» Assignment
Repeat the lines of the data exactly, from the first one through the one that contains "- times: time".

□ □ □ □ □

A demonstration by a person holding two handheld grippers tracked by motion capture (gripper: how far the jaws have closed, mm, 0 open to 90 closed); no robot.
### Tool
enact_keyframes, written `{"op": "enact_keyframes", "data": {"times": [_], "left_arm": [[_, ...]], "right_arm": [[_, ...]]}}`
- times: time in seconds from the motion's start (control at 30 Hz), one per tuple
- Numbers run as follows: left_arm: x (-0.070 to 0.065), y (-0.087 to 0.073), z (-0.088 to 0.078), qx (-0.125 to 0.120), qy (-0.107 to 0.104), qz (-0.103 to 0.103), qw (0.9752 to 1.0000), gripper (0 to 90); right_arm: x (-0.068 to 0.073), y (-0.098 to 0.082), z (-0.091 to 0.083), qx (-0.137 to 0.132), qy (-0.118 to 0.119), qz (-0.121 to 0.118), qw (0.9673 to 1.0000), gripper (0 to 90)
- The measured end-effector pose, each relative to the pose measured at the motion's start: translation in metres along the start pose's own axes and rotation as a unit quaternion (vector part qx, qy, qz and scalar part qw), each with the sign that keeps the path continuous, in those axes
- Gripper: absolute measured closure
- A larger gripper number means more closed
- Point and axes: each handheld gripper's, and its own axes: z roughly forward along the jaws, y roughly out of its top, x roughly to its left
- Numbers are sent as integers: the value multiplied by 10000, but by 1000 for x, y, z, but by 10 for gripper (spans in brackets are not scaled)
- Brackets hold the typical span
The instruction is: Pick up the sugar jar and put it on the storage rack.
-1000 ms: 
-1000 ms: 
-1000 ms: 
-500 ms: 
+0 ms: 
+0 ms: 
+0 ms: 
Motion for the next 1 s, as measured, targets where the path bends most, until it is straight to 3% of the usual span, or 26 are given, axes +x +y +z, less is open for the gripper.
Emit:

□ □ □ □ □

» Exercise solution
A demonstration by a person holding two handheld grippers tracked by motion capture (gripper: how far the jaws have closed, mm, 0 open to 90 closed); no robot.
### Tool
enact_keyframes, written `{"op": "enact_keyframes", "data": {"times": [_], "left_arm": [[_, ...]], "right_arm": [[_, ...]]}}`
- times: time in seconds from the motion's start (control at 30 Hz), one per tuple

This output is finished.